Une infime trace de sang ne transforme pas automatiquement un résidu en déchet infectieux par exemple. Attention par ailleurs à diffuser les bonnes consignes de tri pour éviter que le personnel ne choisisse systématiquement la pratique la plus simple qui consiste à tout mélanger.

Mettre le nez dans ses poubelles

Chercher en permanence de meilleures pratiques n’est pas vain. « Nous avons beaucoup jeté de sondes électrophysiologiques contenant de l’or et du platine. Les désinfecter nous permet désormais de vendre ce qui coûtait très cher », illustre Didier Bourdon, reconnaissant que la vraie innovation serait le réemploi de ces sondes.
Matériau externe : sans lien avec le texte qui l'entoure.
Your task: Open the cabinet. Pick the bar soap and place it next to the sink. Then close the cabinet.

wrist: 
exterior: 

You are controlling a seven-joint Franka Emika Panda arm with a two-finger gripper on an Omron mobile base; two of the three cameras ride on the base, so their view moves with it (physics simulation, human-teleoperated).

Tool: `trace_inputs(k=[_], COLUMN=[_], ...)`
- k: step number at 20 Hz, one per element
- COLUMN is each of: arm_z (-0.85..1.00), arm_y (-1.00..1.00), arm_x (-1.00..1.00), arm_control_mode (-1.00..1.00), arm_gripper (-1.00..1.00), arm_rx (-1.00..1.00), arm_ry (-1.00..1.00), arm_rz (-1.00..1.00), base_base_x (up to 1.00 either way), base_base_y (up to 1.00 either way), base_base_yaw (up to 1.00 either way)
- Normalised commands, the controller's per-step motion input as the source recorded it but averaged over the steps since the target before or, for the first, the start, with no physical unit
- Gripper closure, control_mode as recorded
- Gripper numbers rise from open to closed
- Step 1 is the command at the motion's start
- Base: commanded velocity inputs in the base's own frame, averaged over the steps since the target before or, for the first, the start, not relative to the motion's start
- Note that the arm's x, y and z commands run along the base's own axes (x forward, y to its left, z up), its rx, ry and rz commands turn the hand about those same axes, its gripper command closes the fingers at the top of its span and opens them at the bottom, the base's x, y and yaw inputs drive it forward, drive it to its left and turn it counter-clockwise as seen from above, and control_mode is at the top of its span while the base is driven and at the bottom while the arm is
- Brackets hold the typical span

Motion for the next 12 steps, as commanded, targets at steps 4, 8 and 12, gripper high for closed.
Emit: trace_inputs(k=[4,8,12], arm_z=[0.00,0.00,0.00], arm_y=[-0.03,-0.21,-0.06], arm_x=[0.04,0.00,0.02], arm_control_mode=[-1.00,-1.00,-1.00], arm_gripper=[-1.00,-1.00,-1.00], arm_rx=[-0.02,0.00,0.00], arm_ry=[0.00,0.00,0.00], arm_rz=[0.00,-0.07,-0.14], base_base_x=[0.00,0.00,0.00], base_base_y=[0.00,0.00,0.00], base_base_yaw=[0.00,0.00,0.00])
Une pratique tolérée en Allemagne, mais pas de ce côté-ci du Rhin.

Le réseau C2DS, qui rassemble 500 établissements sanitaires et médico-sociaux, s’efforce de diffuser d’autres solutions qui ont fait leurs preuves : mettre le nez dans ses poubelles pour caractériser ses gisements de déchets, revenir sur la tendance du tout jetable pour les couverts comme pour la literie ou les blouses du personnel soignant, ajouter des clauses environnementales dans les marchés, envisager une seconde vie pour des équipements qui ne sont plus utilisés, limiter le gaspillage alimentaire en contractualisant avec une association pour développer le don ou en donnant à chaque besoin la quantité de nourriture réellement nécessaire.

Proposer des solutions de rupture

Pour trouver d’autres idées, « on peut s’appuyer sur des personnes très différentes. Les professionnels de santé ne vivent par exemple pas dans une bulle. Ils absorbent les problématiques et les idées du moment comme les démarches zéro déchet », insiste Wiebke ­Winkler, en charge de l’animation du C2DS.

Pour les convaincre de participer à la dynamique, l’AP-HP a de son côté lancé un appel à manifestation d’intérêt. Objectif : « expérimenter et déployer des projets innovants qui accéléreront le développement durable ». Sont invités à participer les agents des services, mais aussi d’autres établissements qui pourraient suggérer une action à dupliquer ou à adapter, et des jeunes pousses qui proposent des solutions de rupture, mais qui ont besoin de se frotter à la réalité de la vie hospitalière.

« Il faut qu’on soit au-delà de l’idée, mais le projet peut ensuite être coconstruit », insiste Didier Bourdon.